** Data extracted from a collection **
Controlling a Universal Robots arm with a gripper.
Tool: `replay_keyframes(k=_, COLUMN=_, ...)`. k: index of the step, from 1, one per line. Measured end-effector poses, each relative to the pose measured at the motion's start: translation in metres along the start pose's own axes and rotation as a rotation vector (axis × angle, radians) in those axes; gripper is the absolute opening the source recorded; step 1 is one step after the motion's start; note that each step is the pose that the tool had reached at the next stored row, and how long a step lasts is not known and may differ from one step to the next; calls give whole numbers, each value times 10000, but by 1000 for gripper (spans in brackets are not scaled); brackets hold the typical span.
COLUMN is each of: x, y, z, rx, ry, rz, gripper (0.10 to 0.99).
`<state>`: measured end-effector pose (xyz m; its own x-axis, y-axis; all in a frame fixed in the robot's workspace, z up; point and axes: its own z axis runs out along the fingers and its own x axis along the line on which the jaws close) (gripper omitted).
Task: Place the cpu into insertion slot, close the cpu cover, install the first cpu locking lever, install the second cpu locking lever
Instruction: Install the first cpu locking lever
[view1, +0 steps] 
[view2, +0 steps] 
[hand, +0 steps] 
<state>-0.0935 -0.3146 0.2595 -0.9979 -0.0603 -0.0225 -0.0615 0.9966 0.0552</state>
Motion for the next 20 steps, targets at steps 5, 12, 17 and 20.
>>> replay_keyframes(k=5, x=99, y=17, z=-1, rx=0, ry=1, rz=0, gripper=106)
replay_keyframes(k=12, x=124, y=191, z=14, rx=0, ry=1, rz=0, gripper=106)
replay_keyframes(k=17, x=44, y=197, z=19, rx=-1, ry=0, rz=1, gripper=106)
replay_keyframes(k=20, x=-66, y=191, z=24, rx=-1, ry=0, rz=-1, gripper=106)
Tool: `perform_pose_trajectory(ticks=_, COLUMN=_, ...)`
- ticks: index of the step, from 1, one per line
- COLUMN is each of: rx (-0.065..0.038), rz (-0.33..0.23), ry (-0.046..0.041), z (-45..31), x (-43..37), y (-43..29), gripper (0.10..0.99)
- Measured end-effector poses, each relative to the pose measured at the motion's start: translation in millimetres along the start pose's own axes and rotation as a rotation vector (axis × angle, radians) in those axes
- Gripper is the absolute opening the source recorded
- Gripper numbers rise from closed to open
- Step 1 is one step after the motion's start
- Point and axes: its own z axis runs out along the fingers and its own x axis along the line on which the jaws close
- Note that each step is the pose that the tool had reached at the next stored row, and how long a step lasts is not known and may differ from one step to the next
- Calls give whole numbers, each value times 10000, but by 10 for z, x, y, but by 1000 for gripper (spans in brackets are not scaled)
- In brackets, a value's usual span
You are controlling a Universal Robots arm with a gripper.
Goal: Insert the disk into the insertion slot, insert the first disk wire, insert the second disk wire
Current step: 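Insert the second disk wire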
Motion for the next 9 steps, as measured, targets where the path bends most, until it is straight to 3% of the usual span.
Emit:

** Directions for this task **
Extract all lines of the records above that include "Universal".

** Task solution **
Controlling a Universal Robots arm with a gripper.
You are controlling a Universal Robots arm with a gripper.

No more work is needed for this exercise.